▸ What to do:
Transcribe exactly the line containing "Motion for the" plus every later line in the data.

▸ Data section:
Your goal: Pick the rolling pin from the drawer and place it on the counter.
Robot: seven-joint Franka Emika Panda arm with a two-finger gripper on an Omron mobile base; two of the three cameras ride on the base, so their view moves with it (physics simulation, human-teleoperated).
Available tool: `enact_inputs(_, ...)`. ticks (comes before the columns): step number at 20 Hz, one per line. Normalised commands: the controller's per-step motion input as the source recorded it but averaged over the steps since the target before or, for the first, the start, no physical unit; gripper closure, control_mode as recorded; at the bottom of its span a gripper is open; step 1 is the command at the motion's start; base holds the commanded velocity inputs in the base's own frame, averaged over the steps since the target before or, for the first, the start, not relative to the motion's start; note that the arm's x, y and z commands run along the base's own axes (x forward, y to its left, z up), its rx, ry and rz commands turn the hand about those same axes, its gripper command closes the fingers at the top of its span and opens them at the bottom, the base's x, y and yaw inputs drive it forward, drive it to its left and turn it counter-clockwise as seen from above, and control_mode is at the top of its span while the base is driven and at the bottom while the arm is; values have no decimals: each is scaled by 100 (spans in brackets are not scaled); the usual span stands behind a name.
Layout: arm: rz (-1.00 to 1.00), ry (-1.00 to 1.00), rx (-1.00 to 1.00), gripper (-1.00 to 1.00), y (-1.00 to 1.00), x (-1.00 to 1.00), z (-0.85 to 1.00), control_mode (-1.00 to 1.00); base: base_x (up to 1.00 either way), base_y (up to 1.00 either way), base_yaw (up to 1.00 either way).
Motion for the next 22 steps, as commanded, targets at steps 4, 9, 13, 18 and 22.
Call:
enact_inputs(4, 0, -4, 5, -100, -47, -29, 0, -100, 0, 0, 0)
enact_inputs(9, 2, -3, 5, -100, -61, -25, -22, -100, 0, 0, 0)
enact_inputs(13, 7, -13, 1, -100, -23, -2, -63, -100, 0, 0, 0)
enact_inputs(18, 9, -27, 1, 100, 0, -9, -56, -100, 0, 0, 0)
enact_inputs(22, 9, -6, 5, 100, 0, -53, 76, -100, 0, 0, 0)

▸ Response area:
Motion for the next 22 steps, as commanded, targets at steps 4, 9, 13, 18 and 22.
Call:
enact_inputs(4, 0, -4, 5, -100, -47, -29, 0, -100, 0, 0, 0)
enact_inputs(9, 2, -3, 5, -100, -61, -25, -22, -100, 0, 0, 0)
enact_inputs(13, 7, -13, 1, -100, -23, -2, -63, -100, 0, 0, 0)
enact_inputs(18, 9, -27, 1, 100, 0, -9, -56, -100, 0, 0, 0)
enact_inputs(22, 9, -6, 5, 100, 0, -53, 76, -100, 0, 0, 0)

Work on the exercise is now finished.